Start of SUPPLIED DATA
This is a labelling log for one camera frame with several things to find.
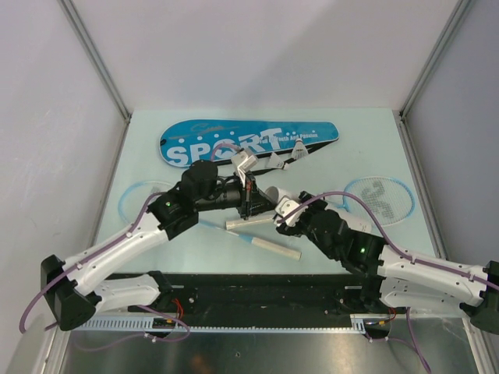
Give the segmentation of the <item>white cardboard shuttlecock tube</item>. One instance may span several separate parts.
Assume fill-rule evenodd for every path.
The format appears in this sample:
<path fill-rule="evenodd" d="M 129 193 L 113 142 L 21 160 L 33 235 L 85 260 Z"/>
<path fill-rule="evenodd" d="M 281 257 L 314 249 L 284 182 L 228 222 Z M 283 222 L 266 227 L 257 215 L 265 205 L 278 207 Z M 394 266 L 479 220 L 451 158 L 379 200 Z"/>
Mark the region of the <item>white cardboard shuttlecock tube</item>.
<path fill-rule="evenodd" d="M 302 200 L 299 198 L 299 196 L 293 192 L 289 192 L 284 189 L 280 189 L 275 186 L 271 186 L 267 188 L 265 191 L 278 205 L 279 201 L 284 197 L 284 196 L 289 196 L 291 199 L 295 200 L 297 203 L 301 204 Z M 317 200 L 310 205 L 303 207 L 306 208 L 302 214 L 299 216 L 299 220 L 296 224 L 299 222 L 303 221 L 305 219 L 305 214 L 306 213 L 312 213 L 315 211 L 322 211 L 322 210 L 332 210 L 334 211 L 342 220 L 346 222 L 348 227 L 352 230 L 355 231 L 360 231 L 360 232 L 366 232 L 370 233 L 372 230 L 372 225 L 369 221 L 362 219 L 360 217 L 356 217 L 351 213 L 348 213 L 346 210 L 342 210 L 337 207 L 333 207 L 331 203 L 326 201 L 325 199 Z"/>

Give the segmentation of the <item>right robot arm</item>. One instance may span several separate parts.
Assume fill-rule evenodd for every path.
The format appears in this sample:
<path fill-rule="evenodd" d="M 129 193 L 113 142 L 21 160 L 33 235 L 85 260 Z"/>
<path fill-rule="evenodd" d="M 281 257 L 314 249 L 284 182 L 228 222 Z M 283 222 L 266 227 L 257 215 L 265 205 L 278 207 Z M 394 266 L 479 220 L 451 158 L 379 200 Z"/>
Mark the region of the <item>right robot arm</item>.
<path fill-rule="evenodd" d="M 498 333 L 498 263 L 454 263 L 398 247 L 381 231 L 356 229 L 345 213 L 329 208 L 326 195 L 299 195 L 270 188 L 274 222 L 282 235 L 305 236 L 328 259 L 365 279 L 359 293 L 367 312 L 428 309 L 455 313 L 488 333 Z"/>

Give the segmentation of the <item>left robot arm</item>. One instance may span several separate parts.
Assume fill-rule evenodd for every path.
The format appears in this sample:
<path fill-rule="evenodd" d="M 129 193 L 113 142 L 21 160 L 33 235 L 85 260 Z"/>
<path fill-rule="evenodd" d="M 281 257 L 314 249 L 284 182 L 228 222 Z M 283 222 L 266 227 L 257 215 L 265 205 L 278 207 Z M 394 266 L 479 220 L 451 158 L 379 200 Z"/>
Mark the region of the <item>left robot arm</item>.
<path fill-rule="evenodd" d="M 108 276 L 197 225 L 203 211 L 235 208 L 247 220 L 273 210 L 275 204 L 257 187 L 251 171 L 257 162 L 254 156 L 233 157 L 234 174 L 222 178 L 213 161 L 196 161 L 172 189 L 151 194 L 136 220 L 117 235 L 65 260 L 55 255 L 45 258 L 41 293 L 58 327 L 74 330 L 98 312 L 129 305 L 166 310 L 172 292 L 161 273 L 151 271 L 134 280 L 108 280 Z"/>

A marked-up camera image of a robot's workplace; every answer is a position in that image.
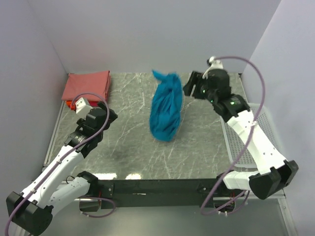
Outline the teal blue t shirt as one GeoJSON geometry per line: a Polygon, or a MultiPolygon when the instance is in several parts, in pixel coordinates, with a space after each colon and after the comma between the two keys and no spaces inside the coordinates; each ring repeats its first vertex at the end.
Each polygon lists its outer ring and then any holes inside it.
{"type": "Polygon", "coordinates": [[[162,74],[156,70],[152,73],[159,84],[151,103],[150,132],[155,139],[170,142],[181,123],[183,104],[181,79],[176,73],[162,74]]]}

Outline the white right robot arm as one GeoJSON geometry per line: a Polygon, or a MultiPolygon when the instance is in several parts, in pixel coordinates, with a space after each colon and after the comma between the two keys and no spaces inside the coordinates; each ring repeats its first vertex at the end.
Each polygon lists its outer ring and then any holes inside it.
{"type": "Polygon", "coordinates": [[[255,161],[255,172],[228,171],[220,175],[216,191],[227,196],[233,189],[248,190],[261,200],[287,187],[298,171],[271,143],[256,123],[245,99],[231,92],[230,77],[224,69],[213,69],[203,76],[193,71],[183,87],[186,96],[208,100],[214,111],[231,127],[255,161]]]}

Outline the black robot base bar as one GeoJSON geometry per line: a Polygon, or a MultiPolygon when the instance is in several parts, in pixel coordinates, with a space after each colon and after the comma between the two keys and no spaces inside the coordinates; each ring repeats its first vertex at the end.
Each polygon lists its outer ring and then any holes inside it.
{"type": "Polygon", "coordinates": [[[83,198],[111,199],[117,207],[201,206],[216,178],[100,180],[83,198]]]}

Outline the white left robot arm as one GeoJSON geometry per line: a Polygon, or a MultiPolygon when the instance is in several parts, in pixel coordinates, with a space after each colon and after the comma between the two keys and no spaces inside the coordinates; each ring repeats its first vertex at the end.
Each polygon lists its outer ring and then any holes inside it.
{"type": "Polygon", "coordinates": [[[63,187],[59,185],[97,147],[103,132],[118,116],[106,102],[99,102],[93,108],[86,99],[80,98],[75,108],[79,116],[78,126],[55,159],[21,193],[11,192],[6,199],[9,222],[32,236],[41,235],[53,217],[73,200],[83,196],[100,197],[98,178],[86,171],[79,173],[71,183],[63,187]]]}

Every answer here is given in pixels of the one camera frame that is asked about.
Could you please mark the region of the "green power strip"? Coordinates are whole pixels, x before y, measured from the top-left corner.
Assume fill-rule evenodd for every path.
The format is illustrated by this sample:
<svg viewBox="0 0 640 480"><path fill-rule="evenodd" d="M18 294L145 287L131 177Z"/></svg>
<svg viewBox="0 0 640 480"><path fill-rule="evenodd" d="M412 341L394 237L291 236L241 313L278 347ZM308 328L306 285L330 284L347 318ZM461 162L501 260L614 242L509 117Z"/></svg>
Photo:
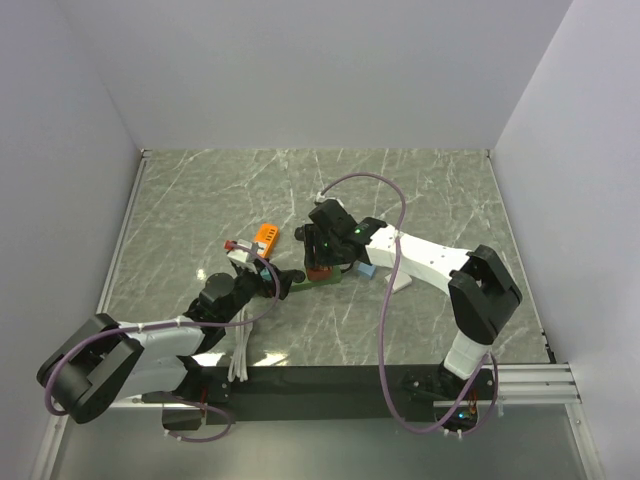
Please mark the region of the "green power strip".
<svg viewBox="0 0 640 480"><path fill-rule="evenodd" d="M340 283L341 280L342 271L338 267L332 267L331 269L324 270L308 269L301 282L293 282L291 284L290 292L301 292L316 287L333 285Z"/></svg>

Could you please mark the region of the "red cube socket adapter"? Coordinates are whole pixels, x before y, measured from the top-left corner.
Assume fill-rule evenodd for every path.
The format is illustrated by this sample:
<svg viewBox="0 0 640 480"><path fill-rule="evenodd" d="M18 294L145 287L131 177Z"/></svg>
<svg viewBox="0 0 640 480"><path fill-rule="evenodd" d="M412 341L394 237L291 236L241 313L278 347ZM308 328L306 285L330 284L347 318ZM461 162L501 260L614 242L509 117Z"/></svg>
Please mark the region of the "red cube socket adapter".
<svg viewBox="0 0 640 480"><path fill-rule="evenodd" d="M307 268L306 277L311 283L328 282L334 277L334 269L332 267L322 267L317 269Z"/></svg>

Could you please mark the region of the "orange power strip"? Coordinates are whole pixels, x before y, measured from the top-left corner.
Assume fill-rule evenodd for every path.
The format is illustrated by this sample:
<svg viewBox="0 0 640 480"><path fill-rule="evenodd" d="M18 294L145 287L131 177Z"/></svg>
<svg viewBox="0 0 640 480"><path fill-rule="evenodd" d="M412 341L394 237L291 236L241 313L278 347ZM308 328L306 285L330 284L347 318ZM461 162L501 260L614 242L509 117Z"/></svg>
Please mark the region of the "orange power strip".
<svg viewBox="0 0 640 480"><path fill-rule="evenodd" d="M258 245L258 253L263 258L270 258L279 239L280 230L277 226L263 223L254 237Z"/></svg>

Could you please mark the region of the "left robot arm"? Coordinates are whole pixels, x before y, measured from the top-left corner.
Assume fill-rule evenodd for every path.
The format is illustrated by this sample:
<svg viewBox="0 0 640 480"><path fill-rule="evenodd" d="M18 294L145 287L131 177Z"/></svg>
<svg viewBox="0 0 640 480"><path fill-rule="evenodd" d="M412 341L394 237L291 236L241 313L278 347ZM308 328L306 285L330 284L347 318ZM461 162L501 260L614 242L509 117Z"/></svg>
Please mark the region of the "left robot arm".
<svg viewBox="0 0 640 480"><path fill-rule="evenodd" d="M286 298L291 286L305 279L301 270L259 272L238 267L236 275L211 275L184 314L170 329L155 322L139 326L116 322L106 313L87 320L39 368L36 379L45 386L56 365L75 345L105 331L120 333L101 338L75 353L53 382L51 395L76 423L90 422L116 400L167 392L176 401L194 400L206 382L194 357L211 350L226 334L224 326L256 296Z"/></svg>

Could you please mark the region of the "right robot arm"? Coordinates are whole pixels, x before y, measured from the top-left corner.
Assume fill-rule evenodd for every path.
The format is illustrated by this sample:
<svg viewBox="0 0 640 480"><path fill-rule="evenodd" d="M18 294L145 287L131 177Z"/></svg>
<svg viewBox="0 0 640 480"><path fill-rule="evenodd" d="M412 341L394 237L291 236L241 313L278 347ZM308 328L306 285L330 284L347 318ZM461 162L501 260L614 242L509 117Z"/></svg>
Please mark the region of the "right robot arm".
<svg viewBox="0 0 640 480"><path fill-rule="evenodd" d="M446 247L372 217L356 221L336 200L318 204L309 219L294 233L304 245L307 268L355 262L396 267L449 296L458 332L444 358L439 387L449 398L464 397L474 386L473 371L523 298L495 250Z"/></svg>

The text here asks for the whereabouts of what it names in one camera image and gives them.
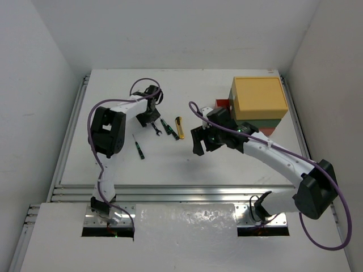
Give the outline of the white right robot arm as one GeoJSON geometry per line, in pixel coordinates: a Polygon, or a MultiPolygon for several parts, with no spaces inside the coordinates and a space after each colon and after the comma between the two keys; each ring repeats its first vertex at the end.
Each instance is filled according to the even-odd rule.
{"type": "Polygon", "coordinates": [[[194,154],[201,156],[226,146],[266,164],[294,186],[282,193],[263,193],[251,211],[259,220],[285,212],[300,212],[317,220],[337,197],[337,191],[326,177],[335,178],[334,168],[328,161],[316,163],[289,154],[254,125],[236,123],[225,108],[204,107],[196,115],[202,118],[202,125],[191,130],[194,154]]]}

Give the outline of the silver wrench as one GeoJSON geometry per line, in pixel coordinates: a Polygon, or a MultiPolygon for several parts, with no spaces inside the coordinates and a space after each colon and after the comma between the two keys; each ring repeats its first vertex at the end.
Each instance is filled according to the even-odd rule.
{"type": "Polygon", "coordinates": [[[155,130],[155,133],[156,133],[157,136],[160,136],[162,134],[162,132],[157,128],[157,126],[156,126],[156,124],[154,122],[151,122],[151,126],[155,130]]]}

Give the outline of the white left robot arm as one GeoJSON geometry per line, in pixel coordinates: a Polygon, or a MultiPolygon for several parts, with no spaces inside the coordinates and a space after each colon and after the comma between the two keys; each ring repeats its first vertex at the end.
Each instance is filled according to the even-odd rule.
{"type": "Polygon", "coordinates": [[[159,83],[144,92],[129,93],[128,99],[106,99],[92,107],[87,118],[87,140],[100,173],[91,197],[91,210],[104,220],[118,222],[122,215],[130,214],[115,204],[116,192],[111,163],[125,143],[126,123],[136,118],[141,126],[154,122],[160,114],[156,106],[163,92],[159,83]]]}

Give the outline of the red bottom drawer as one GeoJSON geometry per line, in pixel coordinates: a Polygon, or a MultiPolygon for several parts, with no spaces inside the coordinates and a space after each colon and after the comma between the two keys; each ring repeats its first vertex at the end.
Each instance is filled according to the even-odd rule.
{"type": "MultiPolygon", "coordinates": [[[[229,112],[229,100],[228,99],[216,99],[215,100],[215,108],[218,108],[218,107],[222,107],[222,108],[225,108],[227,109],[229,115],[230,115],[230,112],[229,112]]],[[[276,127],[275,128],[260,128],[259,130],[262,131],[266,136],[270,136],[273,134],[273,132],[275,131],[276,127]]]]}
End of SUPPLIED DATA
- [EXERCISE INSTRUCTIONS]
In the listing, find every line containing the word "that" and list it.

- [TASK ANSWER]
A marked-up camera image of a robot's workplace; every answer is a position in that image.
Every answer here is given in pixels of the one camera frame that is asked about.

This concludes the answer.